§ Directions for this task: Beginning with the line that contains "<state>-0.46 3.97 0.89" in the material below, print each line exactly until the line that contains "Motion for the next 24" has been printed, then stop.

*** Opening of Information shown ***

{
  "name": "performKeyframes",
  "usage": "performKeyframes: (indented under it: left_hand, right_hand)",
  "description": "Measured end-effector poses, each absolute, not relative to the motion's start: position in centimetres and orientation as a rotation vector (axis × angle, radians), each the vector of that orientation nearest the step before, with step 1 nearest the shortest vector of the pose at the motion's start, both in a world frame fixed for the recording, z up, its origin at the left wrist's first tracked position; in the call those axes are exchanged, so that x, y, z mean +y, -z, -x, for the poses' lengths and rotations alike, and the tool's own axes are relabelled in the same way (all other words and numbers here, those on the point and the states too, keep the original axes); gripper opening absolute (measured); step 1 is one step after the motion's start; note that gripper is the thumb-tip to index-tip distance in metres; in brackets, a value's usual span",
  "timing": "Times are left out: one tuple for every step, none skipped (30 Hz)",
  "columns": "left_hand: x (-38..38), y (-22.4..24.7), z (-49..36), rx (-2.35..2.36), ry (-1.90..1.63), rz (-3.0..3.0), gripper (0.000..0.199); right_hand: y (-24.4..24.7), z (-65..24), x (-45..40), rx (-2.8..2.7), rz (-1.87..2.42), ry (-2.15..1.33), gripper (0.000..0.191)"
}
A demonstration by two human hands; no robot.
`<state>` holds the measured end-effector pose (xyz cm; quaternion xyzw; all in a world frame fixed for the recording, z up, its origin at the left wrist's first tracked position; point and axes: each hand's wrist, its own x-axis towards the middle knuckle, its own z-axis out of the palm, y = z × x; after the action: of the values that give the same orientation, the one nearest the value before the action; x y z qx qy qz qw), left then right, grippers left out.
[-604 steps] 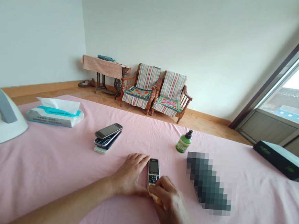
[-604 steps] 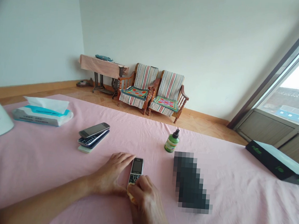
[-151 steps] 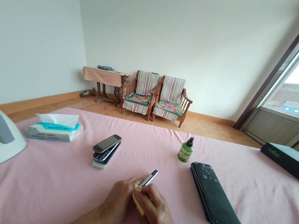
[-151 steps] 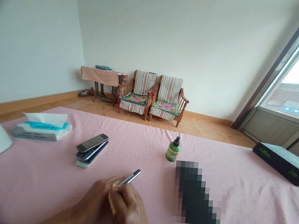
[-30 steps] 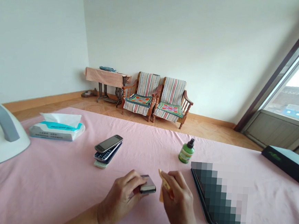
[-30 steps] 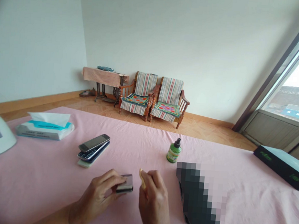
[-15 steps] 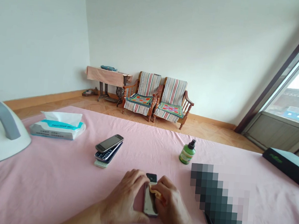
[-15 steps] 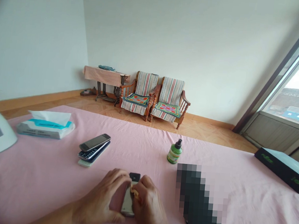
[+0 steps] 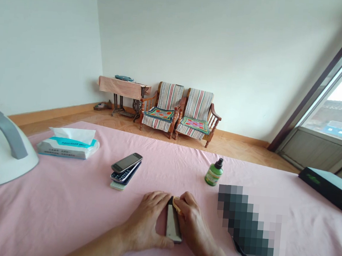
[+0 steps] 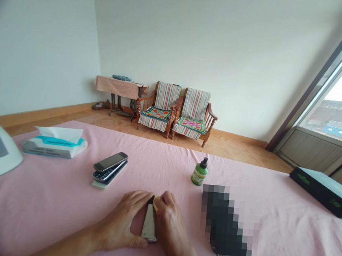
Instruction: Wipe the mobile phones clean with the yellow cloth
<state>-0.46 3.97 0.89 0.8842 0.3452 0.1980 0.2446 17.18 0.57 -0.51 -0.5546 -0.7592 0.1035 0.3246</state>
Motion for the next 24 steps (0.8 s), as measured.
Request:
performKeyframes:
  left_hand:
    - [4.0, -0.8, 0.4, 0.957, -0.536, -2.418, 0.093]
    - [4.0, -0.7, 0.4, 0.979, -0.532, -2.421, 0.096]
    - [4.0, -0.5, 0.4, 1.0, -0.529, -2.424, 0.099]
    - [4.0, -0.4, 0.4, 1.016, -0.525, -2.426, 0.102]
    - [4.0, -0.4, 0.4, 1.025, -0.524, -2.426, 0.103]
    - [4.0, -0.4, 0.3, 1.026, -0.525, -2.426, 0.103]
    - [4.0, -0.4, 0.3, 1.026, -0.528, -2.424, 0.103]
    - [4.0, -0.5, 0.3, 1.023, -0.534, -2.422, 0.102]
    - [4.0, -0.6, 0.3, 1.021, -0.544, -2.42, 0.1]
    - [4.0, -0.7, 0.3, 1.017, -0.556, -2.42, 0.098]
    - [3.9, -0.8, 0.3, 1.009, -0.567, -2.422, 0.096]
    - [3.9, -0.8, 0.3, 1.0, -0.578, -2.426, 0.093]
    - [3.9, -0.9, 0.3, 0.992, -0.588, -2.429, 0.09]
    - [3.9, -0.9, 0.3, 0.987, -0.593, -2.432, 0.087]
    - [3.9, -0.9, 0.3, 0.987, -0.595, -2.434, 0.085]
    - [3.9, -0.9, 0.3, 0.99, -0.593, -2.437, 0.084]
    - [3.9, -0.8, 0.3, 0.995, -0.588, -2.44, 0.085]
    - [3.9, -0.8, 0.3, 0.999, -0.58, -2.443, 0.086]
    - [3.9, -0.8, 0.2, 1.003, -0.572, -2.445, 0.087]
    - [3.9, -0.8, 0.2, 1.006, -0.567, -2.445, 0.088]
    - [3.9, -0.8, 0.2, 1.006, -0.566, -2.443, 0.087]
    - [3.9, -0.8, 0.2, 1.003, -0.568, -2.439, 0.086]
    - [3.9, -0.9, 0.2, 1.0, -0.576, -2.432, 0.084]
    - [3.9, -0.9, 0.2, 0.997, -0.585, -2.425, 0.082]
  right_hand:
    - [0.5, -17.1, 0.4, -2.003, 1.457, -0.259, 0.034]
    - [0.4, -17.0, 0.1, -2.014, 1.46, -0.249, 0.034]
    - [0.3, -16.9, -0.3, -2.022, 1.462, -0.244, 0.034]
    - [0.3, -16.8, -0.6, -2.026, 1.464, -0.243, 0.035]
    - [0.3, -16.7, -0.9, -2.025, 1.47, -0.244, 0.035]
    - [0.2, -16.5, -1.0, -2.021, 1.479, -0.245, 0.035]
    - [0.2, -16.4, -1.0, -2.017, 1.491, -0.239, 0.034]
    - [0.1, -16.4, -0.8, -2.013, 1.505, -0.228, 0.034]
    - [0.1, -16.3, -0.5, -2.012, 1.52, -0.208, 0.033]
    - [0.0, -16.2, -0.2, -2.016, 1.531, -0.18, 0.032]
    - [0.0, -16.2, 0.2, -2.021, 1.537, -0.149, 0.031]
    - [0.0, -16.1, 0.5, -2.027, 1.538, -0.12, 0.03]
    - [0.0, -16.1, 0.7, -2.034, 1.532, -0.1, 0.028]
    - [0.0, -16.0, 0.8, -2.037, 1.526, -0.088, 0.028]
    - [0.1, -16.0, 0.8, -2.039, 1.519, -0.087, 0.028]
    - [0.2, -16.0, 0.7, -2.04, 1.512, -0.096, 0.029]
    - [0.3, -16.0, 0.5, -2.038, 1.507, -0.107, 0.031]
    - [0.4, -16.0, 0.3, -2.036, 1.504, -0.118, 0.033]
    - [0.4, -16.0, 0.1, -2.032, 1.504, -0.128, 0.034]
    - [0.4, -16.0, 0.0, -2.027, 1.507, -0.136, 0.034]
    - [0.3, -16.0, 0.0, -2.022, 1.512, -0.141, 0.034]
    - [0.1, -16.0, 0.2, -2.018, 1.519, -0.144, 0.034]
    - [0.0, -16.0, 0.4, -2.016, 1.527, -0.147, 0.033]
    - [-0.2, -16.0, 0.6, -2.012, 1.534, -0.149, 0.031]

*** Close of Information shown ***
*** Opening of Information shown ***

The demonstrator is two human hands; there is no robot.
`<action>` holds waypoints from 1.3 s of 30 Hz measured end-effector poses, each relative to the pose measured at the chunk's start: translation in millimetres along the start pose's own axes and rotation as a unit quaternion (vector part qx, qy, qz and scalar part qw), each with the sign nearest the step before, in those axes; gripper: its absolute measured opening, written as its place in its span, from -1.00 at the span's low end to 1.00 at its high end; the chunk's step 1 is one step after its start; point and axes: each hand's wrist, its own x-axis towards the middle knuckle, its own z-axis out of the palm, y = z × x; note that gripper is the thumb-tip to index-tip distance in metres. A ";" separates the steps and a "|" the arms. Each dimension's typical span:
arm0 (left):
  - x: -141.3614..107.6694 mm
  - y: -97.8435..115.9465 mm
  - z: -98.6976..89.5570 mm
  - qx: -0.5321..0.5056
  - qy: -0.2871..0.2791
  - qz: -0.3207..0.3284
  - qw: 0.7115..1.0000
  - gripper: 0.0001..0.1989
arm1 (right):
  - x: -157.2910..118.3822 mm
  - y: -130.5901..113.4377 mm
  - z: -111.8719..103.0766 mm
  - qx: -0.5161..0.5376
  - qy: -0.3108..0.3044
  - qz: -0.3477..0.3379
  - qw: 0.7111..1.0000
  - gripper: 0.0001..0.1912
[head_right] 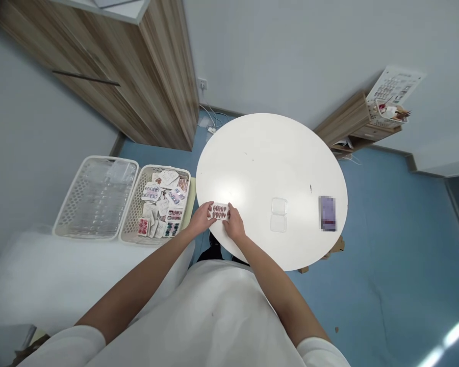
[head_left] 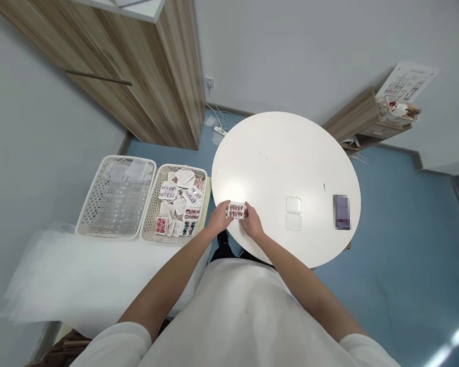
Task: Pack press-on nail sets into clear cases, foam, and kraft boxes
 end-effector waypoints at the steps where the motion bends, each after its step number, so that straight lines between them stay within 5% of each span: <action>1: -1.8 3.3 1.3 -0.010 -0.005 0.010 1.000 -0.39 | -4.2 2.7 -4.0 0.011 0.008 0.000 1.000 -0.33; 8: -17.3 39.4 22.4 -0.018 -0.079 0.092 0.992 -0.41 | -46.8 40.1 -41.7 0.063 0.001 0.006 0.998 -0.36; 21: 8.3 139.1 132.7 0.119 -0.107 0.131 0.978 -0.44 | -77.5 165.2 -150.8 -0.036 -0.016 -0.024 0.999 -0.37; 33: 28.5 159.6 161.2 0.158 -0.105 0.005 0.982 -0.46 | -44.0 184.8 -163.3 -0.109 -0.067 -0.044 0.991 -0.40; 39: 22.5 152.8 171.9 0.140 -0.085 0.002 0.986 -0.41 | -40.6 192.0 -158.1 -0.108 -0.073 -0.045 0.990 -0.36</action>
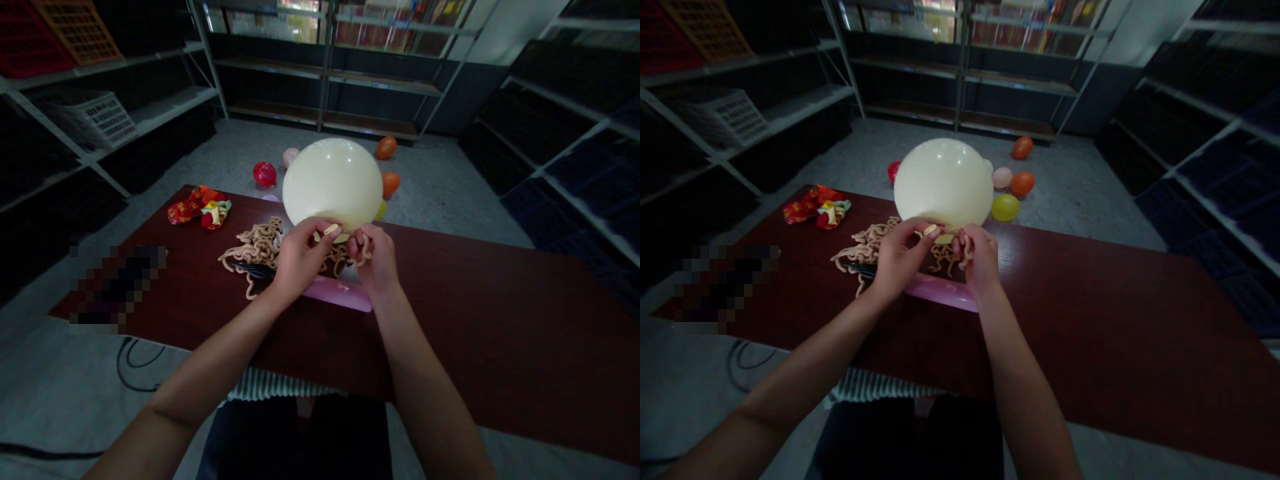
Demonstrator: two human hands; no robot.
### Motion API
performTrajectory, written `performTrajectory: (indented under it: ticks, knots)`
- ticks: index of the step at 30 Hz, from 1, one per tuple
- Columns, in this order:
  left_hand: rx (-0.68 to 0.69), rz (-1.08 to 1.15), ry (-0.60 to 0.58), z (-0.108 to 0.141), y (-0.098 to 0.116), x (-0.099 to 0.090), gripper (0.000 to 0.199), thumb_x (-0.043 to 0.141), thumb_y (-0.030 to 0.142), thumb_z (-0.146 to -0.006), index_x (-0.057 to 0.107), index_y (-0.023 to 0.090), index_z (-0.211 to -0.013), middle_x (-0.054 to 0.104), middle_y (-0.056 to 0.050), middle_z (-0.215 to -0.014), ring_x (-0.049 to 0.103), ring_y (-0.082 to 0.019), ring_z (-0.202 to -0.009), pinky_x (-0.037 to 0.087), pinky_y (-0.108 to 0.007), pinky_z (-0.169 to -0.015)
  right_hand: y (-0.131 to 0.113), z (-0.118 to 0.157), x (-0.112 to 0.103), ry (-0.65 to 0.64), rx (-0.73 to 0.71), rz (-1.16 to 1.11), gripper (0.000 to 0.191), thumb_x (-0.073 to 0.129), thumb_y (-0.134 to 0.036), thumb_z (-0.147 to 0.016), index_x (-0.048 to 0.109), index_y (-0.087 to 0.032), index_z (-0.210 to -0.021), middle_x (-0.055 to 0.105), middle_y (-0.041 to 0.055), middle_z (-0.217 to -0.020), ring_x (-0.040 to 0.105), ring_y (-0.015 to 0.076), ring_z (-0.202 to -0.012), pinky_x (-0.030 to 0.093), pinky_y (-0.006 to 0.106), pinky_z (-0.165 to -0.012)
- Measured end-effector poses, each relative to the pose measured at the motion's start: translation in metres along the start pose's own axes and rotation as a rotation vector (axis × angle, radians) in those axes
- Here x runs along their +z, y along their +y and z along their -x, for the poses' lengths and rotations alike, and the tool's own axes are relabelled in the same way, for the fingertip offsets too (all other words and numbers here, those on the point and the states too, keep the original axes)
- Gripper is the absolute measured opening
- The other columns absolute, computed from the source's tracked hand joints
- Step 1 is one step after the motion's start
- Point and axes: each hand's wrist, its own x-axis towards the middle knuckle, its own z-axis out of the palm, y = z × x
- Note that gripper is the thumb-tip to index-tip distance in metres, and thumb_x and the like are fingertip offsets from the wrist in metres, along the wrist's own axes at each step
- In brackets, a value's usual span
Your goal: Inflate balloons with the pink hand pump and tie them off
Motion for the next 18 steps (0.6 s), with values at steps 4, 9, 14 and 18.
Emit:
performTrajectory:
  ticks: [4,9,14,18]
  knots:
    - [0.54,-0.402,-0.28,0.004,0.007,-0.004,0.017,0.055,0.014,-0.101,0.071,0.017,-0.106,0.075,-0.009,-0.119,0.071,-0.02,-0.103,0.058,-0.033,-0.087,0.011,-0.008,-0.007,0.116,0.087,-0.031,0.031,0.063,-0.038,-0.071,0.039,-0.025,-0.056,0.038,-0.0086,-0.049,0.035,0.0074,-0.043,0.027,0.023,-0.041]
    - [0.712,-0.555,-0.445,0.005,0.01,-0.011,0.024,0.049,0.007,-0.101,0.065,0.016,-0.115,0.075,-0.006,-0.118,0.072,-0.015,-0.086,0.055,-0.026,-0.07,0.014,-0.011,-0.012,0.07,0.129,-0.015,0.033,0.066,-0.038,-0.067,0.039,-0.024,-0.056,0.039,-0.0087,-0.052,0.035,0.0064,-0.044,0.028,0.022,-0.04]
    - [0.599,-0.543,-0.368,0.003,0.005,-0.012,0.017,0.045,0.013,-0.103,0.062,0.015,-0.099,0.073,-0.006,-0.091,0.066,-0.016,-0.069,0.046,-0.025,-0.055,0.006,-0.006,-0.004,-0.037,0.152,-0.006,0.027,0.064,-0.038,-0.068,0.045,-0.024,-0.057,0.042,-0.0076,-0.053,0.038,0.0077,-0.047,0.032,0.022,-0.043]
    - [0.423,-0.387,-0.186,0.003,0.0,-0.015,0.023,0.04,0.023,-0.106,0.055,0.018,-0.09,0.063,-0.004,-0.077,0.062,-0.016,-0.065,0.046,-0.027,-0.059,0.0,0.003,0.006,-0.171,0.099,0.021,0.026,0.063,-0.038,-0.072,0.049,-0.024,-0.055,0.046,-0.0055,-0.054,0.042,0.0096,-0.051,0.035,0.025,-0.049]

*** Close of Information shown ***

§ Solution for this task:
<state>-0.46 3.97 0.89 0.8842 0.3452 0.1980 0.2446 17.18 0.57 -0.51 -0.5546 -0.7592 0.1035 0.3246</state>
Motion for the next 24 steps (0.8 s), as measured.

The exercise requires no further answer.